She said, “Some people think she had some sort of a meltdown, went into a fugue state, and simply walked away from her life.  That happens, I guess.  But it’s unlikely that she would’ve walked out without taking any clothes or money.  Or her car, which was found locked in the garage behind the house.  Also, Esther Cranley had a successful law practice with a lot of clients and responsibilities.  She was well connected, wealthy, respected in the community, and there were no apparent problems in her marriage.  She wouldn’t have just walk away from these things, not after she’d worked so hard for so long to get them.”

Dietrich agreed.  On the surface of it, that didn’t make much sense.

“Then there’s the more sinister theory,” Katelyn added.

Dietrich felt his attention sharpen.

“Esther was friends with Bobby Kennedy.  He was Attorney General at the time, and he was going after the mob.  Some people think that Esther was kidnapped to silence Kennedy and stop the investigation.  But there was never any threatening phone call, and the investigation continued unimpeded.  So that theory really doesn’t hold up.

“The most likely explanation,” Katelyn continued, “at least the one that’s not as easily dismissed, has to do with a client of Esther’s, an old lady who inherited twenty million in oil money.  Esther found out that the nephew of this client was trying to have her committed so he could get power of attorney over the estate.  Esther was working on this case when she vanished, so naturally, a lot of people blamed the nephew, though there wasn’t a shred of evidence connecting him to the disappearance.  And really, it doesn’t make much sense for him to have risked killing Esther.  He inherited the money anyway – two years later when the old lady died of natural causes.  All he had to do was wait.”

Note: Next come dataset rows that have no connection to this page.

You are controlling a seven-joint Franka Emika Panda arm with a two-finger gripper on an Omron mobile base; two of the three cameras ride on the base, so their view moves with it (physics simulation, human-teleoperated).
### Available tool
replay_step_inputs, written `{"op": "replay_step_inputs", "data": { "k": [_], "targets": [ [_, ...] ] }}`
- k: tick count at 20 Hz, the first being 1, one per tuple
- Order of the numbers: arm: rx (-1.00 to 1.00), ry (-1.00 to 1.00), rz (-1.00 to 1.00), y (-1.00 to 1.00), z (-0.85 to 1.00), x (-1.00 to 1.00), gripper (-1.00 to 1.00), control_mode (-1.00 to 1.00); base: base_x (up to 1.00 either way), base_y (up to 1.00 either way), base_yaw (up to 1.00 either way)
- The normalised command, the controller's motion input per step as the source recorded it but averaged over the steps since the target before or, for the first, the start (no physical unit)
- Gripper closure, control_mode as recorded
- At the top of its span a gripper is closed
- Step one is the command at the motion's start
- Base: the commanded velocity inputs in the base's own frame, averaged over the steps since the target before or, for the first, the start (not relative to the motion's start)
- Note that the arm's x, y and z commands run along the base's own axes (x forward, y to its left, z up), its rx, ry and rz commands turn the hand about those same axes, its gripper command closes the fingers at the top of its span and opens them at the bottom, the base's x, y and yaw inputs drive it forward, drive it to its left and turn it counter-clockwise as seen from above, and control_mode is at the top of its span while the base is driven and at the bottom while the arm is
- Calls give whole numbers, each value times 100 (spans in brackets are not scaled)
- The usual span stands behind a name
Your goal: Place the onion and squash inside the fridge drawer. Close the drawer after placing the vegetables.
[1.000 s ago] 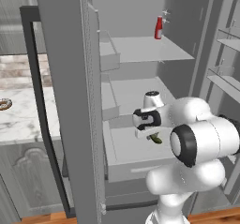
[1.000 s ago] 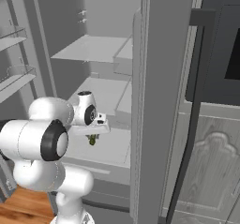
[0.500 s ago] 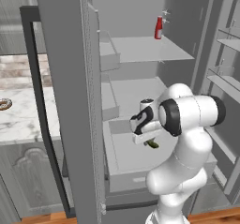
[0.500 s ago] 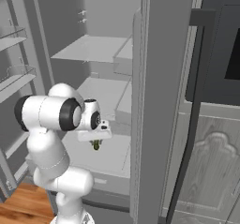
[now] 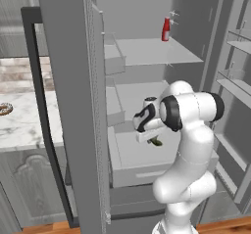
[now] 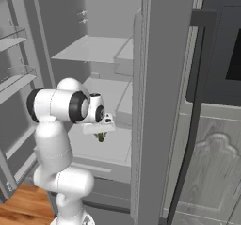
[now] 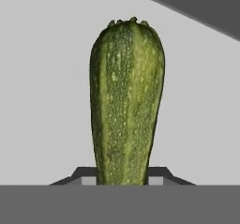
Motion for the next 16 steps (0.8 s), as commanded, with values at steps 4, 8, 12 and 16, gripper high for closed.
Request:
{"op": "replay_step_inputs", "data": {
  "k": [4,8,12,16],
  "targets": [
    [0,-6,1,0,-2,-39,-100,-100,0,0,0],
    [0,-9,0,0,21,-49,-100,-100,0,0,0],
    [-1,-4,-1,0,67,-2,-100,-100,0,0,0],
    [0,-2,0,-1,9,-81,-100,-100,0,0,0]
  ]
}}
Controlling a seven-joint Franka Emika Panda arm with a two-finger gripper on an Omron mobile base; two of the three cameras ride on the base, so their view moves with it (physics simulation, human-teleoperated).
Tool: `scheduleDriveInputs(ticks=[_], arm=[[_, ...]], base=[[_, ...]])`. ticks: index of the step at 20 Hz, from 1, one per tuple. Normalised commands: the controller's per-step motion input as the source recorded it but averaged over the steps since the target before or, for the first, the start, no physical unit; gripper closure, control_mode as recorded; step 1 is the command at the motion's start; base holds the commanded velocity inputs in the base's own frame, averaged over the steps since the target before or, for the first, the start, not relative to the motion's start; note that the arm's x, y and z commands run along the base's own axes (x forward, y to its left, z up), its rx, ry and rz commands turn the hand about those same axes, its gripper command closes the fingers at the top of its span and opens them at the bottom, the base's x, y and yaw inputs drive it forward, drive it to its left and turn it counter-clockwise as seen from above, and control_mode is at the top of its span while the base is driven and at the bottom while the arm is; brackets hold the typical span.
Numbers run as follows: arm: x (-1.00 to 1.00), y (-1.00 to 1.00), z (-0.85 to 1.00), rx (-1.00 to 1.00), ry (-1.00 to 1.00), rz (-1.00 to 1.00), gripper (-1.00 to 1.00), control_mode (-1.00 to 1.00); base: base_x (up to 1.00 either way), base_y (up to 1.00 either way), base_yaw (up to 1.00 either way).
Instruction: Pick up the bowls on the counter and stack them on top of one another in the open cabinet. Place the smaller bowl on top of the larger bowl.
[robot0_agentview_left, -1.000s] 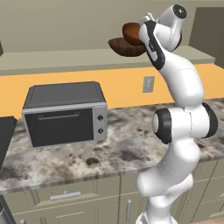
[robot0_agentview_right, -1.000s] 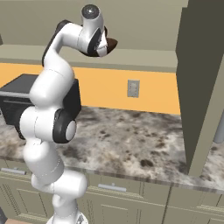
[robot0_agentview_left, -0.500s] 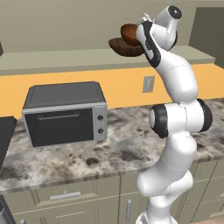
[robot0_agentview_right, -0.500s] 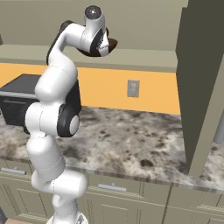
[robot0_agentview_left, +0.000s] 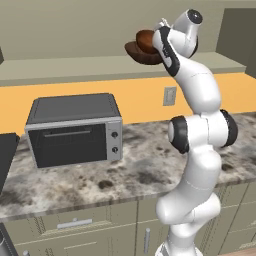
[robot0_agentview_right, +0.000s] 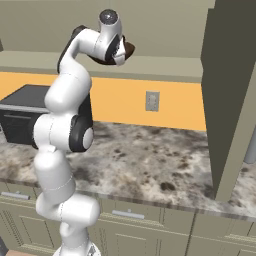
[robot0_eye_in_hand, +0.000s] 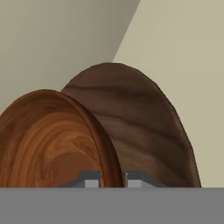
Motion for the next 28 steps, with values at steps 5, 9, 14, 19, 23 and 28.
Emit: scheduleDriveInputs(ticks=[5, 9, 14, 19, 23, 28], arm=[[0.1, 0.0, -0.17, 0.0, 0.06, 0.0, 1.0, -1.0], [0.09, 0.01, -0.11, -0.01, 0.07, 0.0, -1.0, -1.0], [0.11, 0.02, -0.03, -0.01, 0.03, 0.0, -1.0, -1.0], [0.13, 0.0, 0.0, 0.0, 0.0, 0.0, -1.0, -1.0], [0.1, 0.01, 0.02, 0.0, 0.0, 0.0, -1.0, -1.0], [0.05, 0.05, 0.15, 0.0, -0.03, 0.0, -1.0, -1.0]], base=[[0.0, 0.0, 0.0], [0.0, 0.0, 0.0], [0.0, 0.0, 0.0], [0.0, 0.0, 0.0], [0.0, 0.0, 0.0], [0.0, 0.0, 0.0]])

Dietrich had to admit, he was impressed.  These two had certainly done their homework.

“So what do you think happened to Esther Cranley?”

Katelyn looked across the seat at Evan, and again the driver’s eyes shifted from the road to regard their passenger in the mirror.

“What happened,” Evan said, “is something that no one so far has even come close to imagining.  It’s as if she walked through a doorway and disappeared.  She may not even be dead in the usual sense that we mean that word.”

What the hell does that mean? Dietrich asked himself.  But before he had a chance to respond, Evan went on.

“So, to come back to your original question, how did the house come by its current reputation?  I suppose it’s inevitable, given the story we just told you, that some kind of superstition would attach itself to the place.  The husband lived there by himself until his death in 1978, by which time Esther had been declared legally dead.  My own belief is that things were happening in the house all along, but the husband never said anything.  Maybe he liked the thought that his wife was still with him.  In any case, the property passed on to the next generation, and that’s when the stories began to circulate.  Footsteps heard upstairs when the house was empty.  Figures glimpsed from the corner of your eye that aren’t there when you turn to look.  The Cranleys still own the house, and they keep it in pristine condition, but no one in the family will live there anymore.”

Katelyn said, “We investigated the place back in January, and we got some amazing evidence.  They agreed to let us come back.”

An edge of alarm sharpened Dietrich’s curiosity.

“What kind of evidence?”

“A few photographs,” Evan said.  “We’ll show them to you when we get to the house and set up the laptop.  And one of the best damn EVP sessions I’ve ever heard.”

“You lost me,” Dietrich said.

“Electronic voice phenomena,” Katelyn explained.  “It’s a voice you hear on a recorder that you couldn’t hear when you made the recording.  The voice of someone present that you couldn’t see.  Your ear doesn’t catch it, but the recorder does.”

Snow ticked steadily at the windshield.

“You mean the voice of a dead person.”

“Right.”

Dietrich was stunned.  Had they actually recorded the speech of the dead?  He took a moment to compose himself.  When he looked up, Katelyn’s heavy green eyes were weighing his reaction.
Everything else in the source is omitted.